EXERCISE REQUIREMENTS:
Show all lines below holding the string "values".

· · · · · · ·

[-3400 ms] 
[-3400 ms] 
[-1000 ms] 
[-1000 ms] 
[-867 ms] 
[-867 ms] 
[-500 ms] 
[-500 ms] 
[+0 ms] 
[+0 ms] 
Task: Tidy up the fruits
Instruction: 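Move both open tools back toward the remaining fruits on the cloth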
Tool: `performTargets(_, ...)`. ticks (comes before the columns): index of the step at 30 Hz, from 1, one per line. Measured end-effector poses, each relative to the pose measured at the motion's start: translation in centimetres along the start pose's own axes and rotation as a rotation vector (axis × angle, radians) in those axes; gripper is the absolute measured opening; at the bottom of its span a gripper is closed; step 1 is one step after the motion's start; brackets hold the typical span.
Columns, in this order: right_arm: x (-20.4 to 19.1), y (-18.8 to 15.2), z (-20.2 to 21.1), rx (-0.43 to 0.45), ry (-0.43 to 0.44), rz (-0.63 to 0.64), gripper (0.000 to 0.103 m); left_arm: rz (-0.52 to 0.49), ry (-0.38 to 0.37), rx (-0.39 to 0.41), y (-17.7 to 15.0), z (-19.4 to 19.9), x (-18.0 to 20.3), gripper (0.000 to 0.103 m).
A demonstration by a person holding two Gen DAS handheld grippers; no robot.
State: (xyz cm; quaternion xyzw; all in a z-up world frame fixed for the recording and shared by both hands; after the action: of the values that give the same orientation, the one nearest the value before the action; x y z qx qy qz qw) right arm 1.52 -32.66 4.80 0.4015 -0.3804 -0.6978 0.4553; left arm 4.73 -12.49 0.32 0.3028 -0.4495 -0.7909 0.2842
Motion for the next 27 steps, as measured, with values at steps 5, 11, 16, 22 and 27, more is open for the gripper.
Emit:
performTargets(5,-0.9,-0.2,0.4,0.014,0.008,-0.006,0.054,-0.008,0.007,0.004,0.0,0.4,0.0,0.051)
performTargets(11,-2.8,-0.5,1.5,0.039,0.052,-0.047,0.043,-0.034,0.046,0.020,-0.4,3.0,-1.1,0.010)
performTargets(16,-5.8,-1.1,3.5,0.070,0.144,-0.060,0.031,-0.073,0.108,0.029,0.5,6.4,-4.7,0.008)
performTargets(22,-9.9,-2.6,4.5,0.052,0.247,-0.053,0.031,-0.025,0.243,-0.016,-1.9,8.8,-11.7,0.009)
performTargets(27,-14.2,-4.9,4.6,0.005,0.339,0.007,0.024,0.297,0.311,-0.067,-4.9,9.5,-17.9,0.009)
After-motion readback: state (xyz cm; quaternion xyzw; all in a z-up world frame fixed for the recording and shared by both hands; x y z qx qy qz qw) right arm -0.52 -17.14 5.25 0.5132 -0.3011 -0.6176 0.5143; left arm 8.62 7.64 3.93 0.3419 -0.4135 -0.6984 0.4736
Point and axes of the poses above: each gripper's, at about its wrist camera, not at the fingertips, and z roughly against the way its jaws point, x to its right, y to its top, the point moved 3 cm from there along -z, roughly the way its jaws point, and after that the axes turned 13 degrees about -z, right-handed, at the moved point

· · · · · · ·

OUTPUT:
State: (xyz cm; quaternion xyzw; all in a z-up world frame fixed for the recording and shared by both hands; after the action: of the values that give the same orientation, the one nearest the value before the action; x y z qx qy qz qw) right arm 1.52 -32.66 4.80 0.4015 -0.3804 -0.6978 0.4553; left arm 4.73 -12.49 0.32 0.3028 -0.4495 -0.7909 0.2842
Motion for the next 27 steps, as measured, with values at steps 5, 11, 16, 22 and 27, more is open for the gripper.

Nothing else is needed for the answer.